We don’t need to see extended sequences of Cooper stumbling about drunk to understand she’s going wine-crazy. Having established her as a recovering alcoholic, a shot of her with a glass of wine is enough. But when it comes to the most traumatic aspects of her life, to merely mention them – present them like a bouquet of flowers – before moving briskly on just seems like checking points off a list.
Perhaps the most confused part of the story is that Cooper’s opposite, the second pillar of the whole structure, is an authentic British posh twat with a seemingly infinite supply of money. He’s an enjoyable enough presence, deploying the carefree cattiness that fiction reserves entirely for the posh and the homosexual (and he is of course both), but his presence in the story renders all of Cooper’s problems basically arbitrary. It’s like the verse in Pulp’s Common People, ‘if you called your dad he could stop it all’, a dynamic which drastically undermines what Rain Dogs is trying to do.
I hate to keep coming back to AIBU, but that show, very distinctly, did not have a prominent character who could solve all the narrative’s problems at a stroke.
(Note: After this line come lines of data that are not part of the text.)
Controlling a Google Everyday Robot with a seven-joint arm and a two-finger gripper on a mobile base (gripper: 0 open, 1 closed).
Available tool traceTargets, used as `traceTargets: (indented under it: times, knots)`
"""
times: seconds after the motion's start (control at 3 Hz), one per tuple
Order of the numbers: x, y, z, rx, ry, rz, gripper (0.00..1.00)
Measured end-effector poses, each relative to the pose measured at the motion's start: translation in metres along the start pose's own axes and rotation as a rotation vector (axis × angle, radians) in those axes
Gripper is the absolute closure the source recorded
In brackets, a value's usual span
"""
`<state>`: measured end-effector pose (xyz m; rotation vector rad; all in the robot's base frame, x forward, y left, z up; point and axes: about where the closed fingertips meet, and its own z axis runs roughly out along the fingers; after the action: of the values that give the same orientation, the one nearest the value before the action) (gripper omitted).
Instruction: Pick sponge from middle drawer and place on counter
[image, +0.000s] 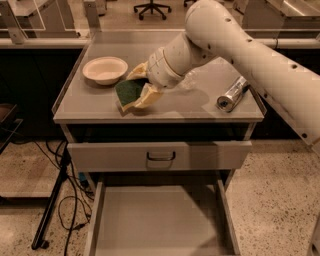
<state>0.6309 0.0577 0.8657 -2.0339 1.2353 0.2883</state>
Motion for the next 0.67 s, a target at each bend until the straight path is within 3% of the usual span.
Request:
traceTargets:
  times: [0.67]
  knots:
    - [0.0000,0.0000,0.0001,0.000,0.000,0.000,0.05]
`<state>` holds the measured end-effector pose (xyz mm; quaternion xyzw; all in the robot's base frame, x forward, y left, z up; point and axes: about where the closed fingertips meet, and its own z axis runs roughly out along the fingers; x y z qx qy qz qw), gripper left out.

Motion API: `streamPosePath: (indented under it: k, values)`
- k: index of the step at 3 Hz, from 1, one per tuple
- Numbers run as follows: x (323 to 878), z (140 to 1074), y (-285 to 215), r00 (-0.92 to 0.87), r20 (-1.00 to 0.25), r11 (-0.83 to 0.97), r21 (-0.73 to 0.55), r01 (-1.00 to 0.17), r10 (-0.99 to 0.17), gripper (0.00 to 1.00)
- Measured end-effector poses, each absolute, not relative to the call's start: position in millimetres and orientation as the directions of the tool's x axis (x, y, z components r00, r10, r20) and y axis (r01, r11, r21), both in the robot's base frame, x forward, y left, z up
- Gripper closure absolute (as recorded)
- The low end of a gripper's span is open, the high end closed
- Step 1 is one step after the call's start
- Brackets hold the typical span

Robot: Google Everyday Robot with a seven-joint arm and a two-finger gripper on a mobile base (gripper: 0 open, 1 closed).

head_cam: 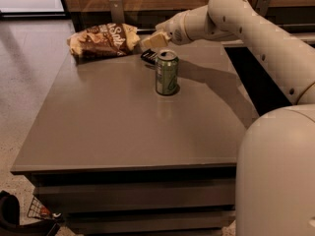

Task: Move rxbar chocolate near brown chip bag

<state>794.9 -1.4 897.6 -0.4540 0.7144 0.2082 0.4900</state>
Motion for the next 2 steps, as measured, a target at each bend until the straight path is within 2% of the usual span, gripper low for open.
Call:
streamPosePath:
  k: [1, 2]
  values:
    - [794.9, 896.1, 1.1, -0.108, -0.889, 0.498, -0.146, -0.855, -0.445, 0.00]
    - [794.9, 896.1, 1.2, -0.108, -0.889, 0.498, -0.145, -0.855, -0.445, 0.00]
In fact, most works of fiction don’t have one of those, and of those that do, history records that Gandalf never became inordinately proud of how petulant he was being, and One-Punch Man didn’t indulge in petty cruelty for the sake of a mid-season shock reveal.
Admittedly, Rain Dogs is about more flawed and recognisable personae than a wizard or a man who can beat anyone with one punch. And this is to its credit, but when it tries to gin up sympathy for a figure who’s making everything worse out of a fit of self-indulgence – well, to put it mildly, you will have your own subjective tolerance for that kind of thing.
Perhaps the biggest issue with the presence of Lord Ponsonby-Smythe (not the character’s actual name) is that it drags the show sideways, firmly into a realm that borders on magical realism, rather than the non-qualified realism it’s grasping for. There’s a moment in House Of Leaves where Johnny Truant, having hit a real low, is taken in by some caring friends he’d never mentioned before, only to then reveal he’d made this up and mock the reader for believing it. Rain Dogs has more-or-less given Truant’s fictional friends top billing alongside Cooper.
But if you can swallow the inexplicable presence of Baronet Ffyffington-Ffart, he’s just an incongruously-accented example of a type which Rain Dogs is thickly populated with – the whisky-priests who know full well they’re doing wrong, and, occasionally, make a real stab at doing better. It sounds rote and obvious put like that, but Rain Dogs brings this process unflinchingly to life.